(Supplied information Opens)
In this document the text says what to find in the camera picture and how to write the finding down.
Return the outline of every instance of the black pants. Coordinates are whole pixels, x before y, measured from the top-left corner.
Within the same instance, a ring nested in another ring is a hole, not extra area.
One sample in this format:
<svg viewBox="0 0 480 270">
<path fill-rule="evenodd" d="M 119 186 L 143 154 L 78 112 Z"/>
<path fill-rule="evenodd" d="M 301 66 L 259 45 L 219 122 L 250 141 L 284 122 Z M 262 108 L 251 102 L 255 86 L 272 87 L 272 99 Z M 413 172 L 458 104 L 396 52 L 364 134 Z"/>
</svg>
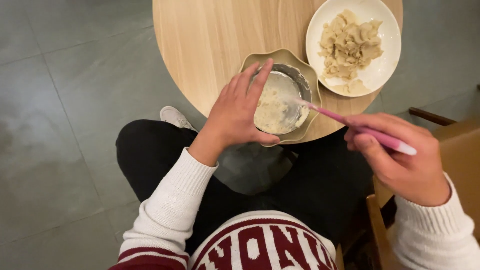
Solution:
<svg viewBox="0 0 480 270">
<path fill-rule="evenodd" d="M 336 246 L 359 204 L 365 204 L 372 171 L 360 153 L 347 150 L 340 129 L 308 143 L 284 146 L 299 154 L 291 170 L 268 191 L 248 196 L 212 176 L 186 242 L 190 255 L 226 220 L 253 210 L 278 210 L 299 219 Z M 136 120 L 117 139 L 118 164 L 140 201 L 149 198 L 197 133 L 172 124 Z"/>
</svg>

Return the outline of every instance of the round wooden table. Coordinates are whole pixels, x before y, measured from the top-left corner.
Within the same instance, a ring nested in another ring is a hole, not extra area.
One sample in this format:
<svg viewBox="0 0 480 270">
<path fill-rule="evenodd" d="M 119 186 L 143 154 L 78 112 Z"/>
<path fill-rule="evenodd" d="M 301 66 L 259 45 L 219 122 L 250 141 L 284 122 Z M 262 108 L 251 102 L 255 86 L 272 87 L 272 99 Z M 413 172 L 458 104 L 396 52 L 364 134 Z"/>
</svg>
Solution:
<svg viewBox="0 0 480 270">
<path fill-rule="evenodd" d="M 243 59 L 250 53 L 287 48 L 307 62 L 307 27 L 324 2 L 153 0 L 156 40 L 180 91 L 195 108 L 208 116 L 220 90 L 239 71 Z M 383 2 L 394 14 L 401 30 L 402 1 Z M 378 89 L 363 97 L 348 98 L 330 92 L 322 84 L 319 86 L 323 108 L 340 115 L 362 113 L 380 92 Z M 293 143 L 321 138 L 342 126 L 319 115 L 305 137 Z"/>
</svg>

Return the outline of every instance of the person's left hand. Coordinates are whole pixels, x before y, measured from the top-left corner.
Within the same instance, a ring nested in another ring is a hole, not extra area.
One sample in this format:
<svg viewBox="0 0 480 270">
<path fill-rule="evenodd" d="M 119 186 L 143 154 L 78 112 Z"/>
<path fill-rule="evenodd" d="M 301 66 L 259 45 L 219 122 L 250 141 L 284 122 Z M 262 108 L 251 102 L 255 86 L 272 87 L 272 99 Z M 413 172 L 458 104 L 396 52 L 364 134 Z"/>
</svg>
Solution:
<svg viewBox="0 0 480 270">
<path fill-rule="evenodd" d="M 273 60 L 268 59 L 265 62 L 249 89 L 250 80 L 258 66 L 258 62 L 249 66 L 244 72 L 233 76 L 230 83 L 223 87 L 205 126 L 189 148 L 189 153 L 198 161 L 202 162 L 194 155 L 202 151 L 219 155 L 226 147 L 235 144 L 246 142 L 275 144 L 280 141 L 277 136 L 258 130 L 253 123 L 253 115 L 272 70 Z"/>
</svg>

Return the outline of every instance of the white sneaker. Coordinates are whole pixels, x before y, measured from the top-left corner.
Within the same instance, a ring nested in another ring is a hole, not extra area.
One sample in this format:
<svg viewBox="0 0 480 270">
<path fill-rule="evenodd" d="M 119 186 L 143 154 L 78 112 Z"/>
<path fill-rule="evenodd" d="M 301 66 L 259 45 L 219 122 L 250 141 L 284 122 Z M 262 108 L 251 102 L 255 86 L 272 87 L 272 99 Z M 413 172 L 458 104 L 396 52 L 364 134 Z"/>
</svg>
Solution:
<svg viewBox="0 0 480 270">
<path fill-rule="evenodd" d="M 160 111 L 160 119 L 162 121 L 168 122 L 177 127 L 186 127 L 188 129 L 194 130 L 198 132 L 196 129 L 193 128 L 192 124 L 188 122 L 185 115 L 183 115 L 179 110 L 172 106 L 165 106 Z"/>
</svg>

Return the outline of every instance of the metal bowl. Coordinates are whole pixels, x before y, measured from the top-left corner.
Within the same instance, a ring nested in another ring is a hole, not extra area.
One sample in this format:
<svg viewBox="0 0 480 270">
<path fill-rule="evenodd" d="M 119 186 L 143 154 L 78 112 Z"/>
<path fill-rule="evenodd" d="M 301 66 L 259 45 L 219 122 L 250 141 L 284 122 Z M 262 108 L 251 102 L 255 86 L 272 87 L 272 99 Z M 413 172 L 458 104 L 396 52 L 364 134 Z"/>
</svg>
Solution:
<svg viewBox="0 0 480 270">
<path fill-rule="evenodd" d="M 253 74 L 251 82 L 253 82 L 259 71 L 260 69 Z M 312 92 L 308 85 L 308 81 L 305 79 L 305 77 L 303 77 L 303 75 L 297 68 L 287 64 L 274 63 L 270 74 L 288 77 L 289 80 L 293 81 L 298 86 L 298 97 L 308 102 L 312 101 Z M 283 132 L 272 133 L 266 131 L 259 127 L 257 123 L 255 123 L 255 126 L 263 132 L 275 135 L 287 134 L 299 128 L 301 124 L 303 124 L 303 122 L 307 119 L 310 110 L 306 109 L 304 106 L 296 102 L 286 102 L 285 104 L 287 104 L 288 107 L 286 110 L 282 111 L 284 113 L 284 119 L 282 121 L 282 124 L 284 124 L 285 126 L 285 130 Z"/>
</svg>
(Supplied information Closes)
▶ **Aim of the exercise**
Please go over the data above and copy each line with "corner" in it.

▶ **Response to this task**
Return the outline of every instance of the black pants. Coordinates are whole pixels, x before y, measured from the top-left corner.
Return the outline of every instance of the round wooden table. Coordinates are whole pixels, x before y, measured from the top-left corner.
Return the outline of every instance of the person's left hand. Coordinates are whole pixels, x before y, measured from the top-left corner.
Return the outline of every instance of the white sneaker. Coordinates are whole pixels, x before y, measured from the top-left corner.
Return the outline of every instance of the metal bowl. Coordinates are whole pixels, x before y, measured from the top-left corner.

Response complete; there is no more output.